La mort de saint Joseph
Joseph meurt... Nul n’a dit comment il dut mourir...
Il est venu sans bruit ; il a lutté sans gloire ;
Acteur silencieux d’une sublime histoire,
Un jour, il disparaît pour ne plus revenir.
Nous l’avons vu passer sur le fond de la scène,
L’Enfant-Dieu sur ses pas, la Vierge près de lui ;
Il rabotait le jour ; et les anges, la nuit,
Le mettaient au courant des complots de la haine.
Au départ de Jésus, son rôle s’achevait ;
Et sur lui désormais se taira l’Évangile.
Un soir, il dut laisser son rabot inutile
Et s’aliter, ayant Marie à son chevet.
La nuit tombait, pareille à cette nuit lointaine
Où l’Ange du Seigneur vint l’éveiller pour fuir...
Il revint, ce soir-là, pour l’aider à mourir ;
Et Joseph entendit sa voix douce et sereine.
L’Ange disait : « Joseph, fils de David, c’est moi
Encor.
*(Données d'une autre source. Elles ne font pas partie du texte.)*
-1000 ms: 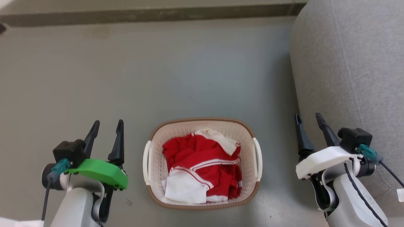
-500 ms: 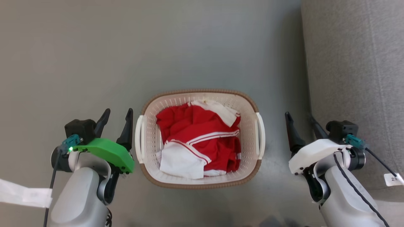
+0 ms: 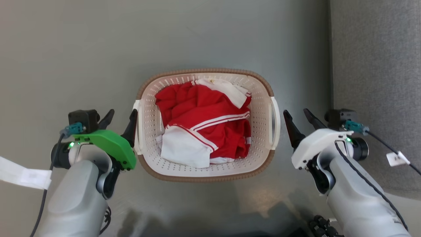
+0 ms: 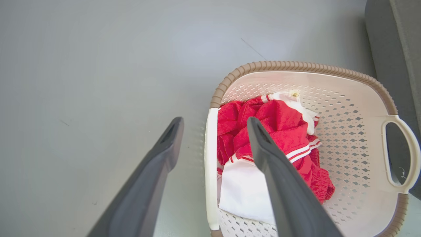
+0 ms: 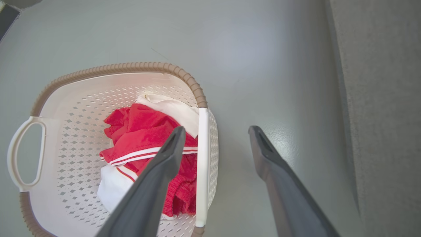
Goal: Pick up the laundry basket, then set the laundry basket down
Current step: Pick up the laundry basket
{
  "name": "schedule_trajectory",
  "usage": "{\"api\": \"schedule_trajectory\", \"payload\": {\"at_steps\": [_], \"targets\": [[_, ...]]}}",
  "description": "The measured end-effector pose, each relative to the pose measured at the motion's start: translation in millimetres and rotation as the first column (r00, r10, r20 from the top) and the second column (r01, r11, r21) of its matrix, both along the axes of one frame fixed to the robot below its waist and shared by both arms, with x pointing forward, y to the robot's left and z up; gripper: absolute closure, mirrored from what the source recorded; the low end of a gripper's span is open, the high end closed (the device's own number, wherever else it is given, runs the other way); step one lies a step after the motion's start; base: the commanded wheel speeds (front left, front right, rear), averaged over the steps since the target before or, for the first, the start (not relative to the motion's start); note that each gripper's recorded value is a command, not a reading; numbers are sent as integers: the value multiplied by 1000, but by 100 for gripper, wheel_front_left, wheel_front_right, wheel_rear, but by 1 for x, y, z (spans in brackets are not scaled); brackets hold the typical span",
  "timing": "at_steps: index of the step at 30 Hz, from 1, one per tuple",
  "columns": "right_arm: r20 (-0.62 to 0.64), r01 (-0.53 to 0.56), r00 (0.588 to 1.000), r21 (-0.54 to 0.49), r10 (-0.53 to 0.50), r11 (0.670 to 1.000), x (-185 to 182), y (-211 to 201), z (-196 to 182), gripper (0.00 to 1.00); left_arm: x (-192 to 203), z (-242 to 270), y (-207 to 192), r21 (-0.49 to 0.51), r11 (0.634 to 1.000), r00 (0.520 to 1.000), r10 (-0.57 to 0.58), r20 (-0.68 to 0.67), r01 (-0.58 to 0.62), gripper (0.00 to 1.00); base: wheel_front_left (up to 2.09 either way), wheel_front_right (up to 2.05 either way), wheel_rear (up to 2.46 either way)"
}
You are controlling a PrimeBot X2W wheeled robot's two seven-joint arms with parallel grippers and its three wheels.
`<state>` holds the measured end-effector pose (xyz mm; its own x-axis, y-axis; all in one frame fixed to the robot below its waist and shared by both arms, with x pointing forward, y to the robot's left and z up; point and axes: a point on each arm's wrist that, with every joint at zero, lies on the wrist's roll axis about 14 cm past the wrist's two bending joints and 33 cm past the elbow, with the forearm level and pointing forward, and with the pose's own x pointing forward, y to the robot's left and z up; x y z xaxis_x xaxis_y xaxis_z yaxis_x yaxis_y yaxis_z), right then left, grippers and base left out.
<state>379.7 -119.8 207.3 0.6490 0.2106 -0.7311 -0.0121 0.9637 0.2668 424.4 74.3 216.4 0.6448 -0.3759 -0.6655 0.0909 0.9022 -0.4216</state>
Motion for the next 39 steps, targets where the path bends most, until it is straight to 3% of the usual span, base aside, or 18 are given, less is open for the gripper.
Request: {"api": "schedule_trajectory", "payload": {"at_steps": [17,23,31,33,34,36,37,38,39], "targets": [[-168,-85,981,54,93,995,-2,21,-59,0,-11,-72,-15,-12,996,974,-86,-210,86,0,0,0,0],[-256,-123,957,70,136,990,-17,27,-81,0,-21,-91,-21,-22,992,956,-123,-266,121,0,0,0,0],[-256,-156,951,87,174,984,-13,37,-87,0,-35,-101,-18,-23,992,939,-128,-319,127,0,0,0,0],[-250,-158,952,88,176,983,-11,38,-88,0,-33,-102,-18,-23,992,939,-123,-321,123,30,0,0,0],[-250,-155,953,89,172,984,-10,38,-88,0,-32,-102,-18,-26,993,939,-116,-323,114,54,0,0,0],[-254,-151,952,90,169,984,-11,38,-89,8,-31,-102,-19,-37,994,938,-107,-330,100,77,0,0,0],[-257,-150,952,89,168,985,-11,38,-89,20,-31,-101,-21,-45,994,937,-110,-330,101,98,0,0,0],[-261,-148,951,88,166,985,-11,37,-90,51,-31,-100,-23,-51,994,937,-113,-330,102,100,0,0,0],[-263,-145,951,87,164,986,-11,36,-90,64,-30,-100,-25,-54,993,937,-116,-328,104,100,0,0,0]]}}
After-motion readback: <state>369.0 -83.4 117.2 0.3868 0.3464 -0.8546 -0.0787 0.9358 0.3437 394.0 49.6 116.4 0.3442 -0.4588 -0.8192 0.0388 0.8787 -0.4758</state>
Repose en paix, car l’Enfant et sa mère
N’auront plus de dangers à redouter sur terre.
Ils peuvent maintenant vivre et mourir sans toi. »
* * *
Mais Joseph hésitait à s’endormir. Sans doute
Attendait-il quelqu’un qu’il désirait revoir,
Car il prêtait l’oreille aux rumeurs de la route
Et dans ses yeux passait une lueur d’espoir.
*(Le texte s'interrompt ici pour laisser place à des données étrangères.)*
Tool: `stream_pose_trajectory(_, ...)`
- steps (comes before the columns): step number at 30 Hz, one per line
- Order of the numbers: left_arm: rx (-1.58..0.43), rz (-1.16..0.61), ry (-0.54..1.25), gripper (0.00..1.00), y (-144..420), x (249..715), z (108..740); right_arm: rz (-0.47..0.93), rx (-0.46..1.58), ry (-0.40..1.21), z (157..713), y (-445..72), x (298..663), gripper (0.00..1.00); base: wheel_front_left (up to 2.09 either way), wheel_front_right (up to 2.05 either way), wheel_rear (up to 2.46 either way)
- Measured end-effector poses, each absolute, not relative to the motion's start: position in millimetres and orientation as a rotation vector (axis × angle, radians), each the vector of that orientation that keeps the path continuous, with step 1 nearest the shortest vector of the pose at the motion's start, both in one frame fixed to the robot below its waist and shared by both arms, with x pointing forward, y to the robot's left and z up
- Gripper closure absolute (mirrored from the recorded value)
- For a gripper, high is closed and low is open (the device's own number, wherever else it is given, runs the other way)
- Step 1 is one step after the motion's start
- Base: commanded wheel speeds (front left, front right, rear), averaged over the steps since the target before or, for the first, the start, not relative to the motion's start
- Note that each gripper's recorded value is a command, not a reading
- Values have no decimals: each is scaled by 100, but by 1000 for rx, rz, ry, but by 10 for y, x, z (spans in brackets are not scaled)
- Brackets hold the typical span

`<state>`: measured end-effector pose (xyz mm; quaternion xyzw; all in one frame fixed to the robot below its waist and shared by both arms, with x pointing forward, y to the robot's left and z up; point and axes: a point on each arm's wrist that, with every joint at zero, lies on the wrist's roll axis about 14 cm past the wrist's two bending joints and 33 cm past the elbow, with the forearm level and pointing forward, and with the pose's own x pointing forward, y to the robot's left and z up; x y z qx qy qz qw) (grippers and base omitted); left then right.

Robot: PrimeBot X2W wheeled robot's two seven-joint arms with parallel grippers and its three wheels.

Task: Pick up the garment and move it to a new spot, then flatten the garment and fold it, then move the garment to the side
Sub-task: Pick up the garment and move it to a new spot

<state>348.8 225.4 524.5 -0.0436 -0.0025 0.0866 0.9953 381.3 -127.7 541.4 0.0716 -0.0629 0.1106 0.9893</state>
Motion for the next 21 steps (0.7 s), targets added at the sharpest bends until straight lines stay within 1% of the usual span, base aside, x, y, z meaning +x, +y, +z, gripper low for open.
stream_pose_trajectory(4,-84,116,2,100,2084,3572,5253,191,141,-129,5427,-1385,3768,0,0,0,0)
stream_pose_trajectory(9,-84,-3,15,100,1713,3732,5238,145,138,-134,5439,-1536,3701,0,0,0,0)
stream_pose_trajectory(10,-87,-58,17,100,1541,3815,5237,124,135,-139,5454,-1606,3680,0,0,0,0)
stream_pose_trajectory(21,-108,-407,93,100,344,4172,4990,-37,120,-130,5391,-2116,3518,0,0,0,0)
Il se dresse soudain... Un pas rompt ce silence ;
La porte du logis s’entrouvre sur la nuit,
Et Jésus, franchissant le seuil de son enfance,
Se hâte vers son père et se penche sur lui.
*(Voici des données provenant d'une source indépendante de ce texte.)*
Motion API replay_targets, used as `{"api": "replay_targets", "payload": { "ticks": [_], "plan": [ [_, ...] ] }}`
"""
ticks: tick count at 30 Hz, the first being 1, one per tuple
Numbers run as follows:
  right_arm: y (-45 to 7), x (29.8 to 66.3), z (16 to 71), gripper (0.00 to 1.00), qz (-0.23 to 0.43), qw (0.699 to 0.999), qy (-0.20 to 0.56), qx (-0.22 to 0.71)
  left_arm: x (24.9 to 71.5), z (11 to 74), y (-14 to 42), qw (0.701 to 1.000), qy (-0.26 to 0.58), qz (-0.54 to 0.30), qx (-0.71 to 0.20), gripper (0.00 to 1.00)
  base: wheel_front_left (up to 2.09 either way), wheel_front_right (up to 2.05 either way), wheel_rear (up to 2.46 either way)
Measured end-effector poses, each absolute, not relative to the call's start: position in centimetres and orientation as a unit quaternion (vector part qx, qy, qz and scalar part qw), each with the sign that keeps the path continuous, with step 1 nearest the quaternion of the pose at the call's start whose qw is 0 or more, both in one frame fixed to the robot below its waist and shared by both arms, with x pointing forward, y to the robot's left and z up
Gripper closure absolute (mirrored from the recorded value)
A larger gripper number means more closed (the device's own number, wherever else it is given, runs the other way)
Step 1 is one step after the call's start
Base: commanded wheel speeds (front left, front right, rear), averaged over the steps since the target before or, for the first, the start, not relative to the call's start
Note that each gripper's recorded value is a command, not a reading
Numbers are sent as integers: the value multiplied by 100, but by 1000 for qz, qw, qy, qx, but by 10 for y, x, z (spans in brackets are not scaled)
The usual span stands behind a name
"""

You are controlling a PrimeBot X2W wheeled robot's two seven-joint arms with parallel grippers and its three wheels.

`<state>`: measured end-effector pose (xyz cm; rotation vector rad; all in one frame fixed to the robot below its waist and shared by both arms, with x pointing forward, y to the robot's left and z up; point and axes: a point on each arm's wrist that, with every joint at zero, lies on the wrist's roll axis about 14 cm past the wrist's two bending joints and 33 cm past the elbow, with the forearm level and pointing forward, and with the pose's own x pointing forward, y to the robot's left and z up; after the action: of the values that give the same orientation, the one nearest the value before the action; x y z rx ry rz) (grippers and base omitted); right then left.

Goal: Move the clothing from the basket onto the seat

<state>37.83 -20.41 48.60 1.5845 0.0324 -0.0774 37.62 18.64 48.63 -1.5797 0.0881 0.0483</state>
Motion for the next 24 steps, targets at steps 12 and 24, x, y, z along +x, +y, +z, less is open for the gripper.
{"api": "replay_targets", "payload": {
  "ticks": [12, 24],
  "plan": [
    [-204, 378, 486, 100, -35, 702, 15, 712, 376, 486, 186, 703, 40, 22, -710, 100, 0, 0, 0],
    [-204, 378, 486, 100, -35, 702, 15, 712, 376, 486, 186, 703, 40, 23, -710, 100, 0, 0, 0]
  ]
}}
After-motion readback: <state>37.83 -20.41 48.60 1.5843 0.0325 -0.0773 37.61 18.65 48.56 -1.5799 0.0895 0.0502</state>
Comme il a dû marcher pour venir ! La poussière
Recouvre ses pieds nus et souligne ses traits ;
Mais de son clair regard émane une lumière
Dont les yeux de Joseph s’emplissent pour jamais...
Marie a murmuré : « C’est toi, mon Fils ! » Et l’ange
Se prosterne. Jésus, courbé sur le grabat,
Étreint son père ; entre eux aucun mot ne s’échange.
Jésus livre à la mort son tout premier combat !
Et dans l’ombre, la mort impuissante s’attarde...
Mais le vieil ouvrier n’attend point que, si tard,
Son Fils lui rende un cœur jeune et fort : il regarde
Le visage divin et meurt dans ce regard.
Ah ! bienheureux celui qui, l’âme confiante,
Après avoir prié, souffert et travaillé,
Un soir, s’est étendu de fatigue et d’attente,
Et puis, dans un baiser divin, s’en est allé !...
Georges d’AURAC.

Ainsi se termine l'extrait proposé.